%%

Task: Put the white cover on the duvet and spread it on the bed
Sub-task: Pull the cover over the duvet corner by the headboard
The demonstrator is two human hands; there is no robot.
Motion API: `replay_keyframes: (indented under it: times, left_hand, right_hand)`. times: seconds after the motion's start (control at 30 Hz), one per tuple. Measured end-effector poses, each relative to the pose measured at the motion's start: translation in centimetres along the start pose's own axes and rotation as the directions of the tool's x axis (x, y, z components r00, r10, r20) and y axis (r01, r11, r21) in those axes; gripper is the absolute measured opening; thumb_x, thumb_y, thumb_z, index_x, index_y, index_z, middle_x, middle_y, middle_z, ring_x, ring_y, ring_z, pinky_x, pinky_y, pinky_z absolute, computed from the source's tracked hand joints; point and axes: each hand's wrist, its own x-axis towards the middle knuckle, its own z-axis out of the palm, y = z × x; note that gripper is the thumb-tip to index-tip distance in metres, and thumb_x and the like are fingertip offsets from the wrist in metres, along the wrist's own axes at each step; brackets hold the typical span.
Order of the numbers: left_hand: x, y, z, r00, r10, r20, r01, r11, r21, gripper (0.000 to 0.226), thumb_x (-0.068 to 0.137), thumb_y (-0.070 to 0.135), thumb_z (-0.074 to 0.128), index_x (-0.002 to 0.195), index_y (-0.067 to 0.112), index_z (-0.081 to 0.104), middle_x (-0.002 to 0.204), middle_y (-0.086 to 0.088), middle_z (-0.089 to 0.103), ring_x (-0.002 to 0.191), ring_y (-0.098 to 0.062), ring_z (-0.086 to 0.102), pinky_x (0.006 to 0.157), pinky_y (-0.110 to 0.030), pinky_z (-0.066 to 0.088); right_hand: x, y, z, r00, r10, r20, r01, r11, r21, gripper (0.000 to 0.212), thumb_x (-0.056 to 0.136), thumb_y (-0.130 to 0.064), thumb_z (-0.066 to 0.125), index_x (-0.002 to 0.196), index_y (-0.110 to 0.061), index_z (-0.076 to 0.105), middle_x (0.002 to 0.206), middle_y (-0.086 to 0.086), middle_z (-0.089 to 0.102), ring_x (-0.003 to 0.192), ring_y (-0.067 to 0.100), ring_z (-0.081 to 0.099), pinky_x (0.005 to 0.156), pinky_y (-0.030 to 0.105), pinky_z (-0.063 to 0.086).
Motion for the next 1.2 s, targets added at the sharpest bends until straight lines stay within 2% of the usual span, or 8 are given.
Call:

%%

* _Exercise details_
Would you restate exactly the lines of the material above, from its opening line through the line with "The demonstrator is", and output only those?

* _Answer box_
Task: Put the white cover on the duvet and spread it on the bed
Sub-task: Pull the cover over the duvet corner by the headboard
The demonstrator is two human hands; there is no robot.

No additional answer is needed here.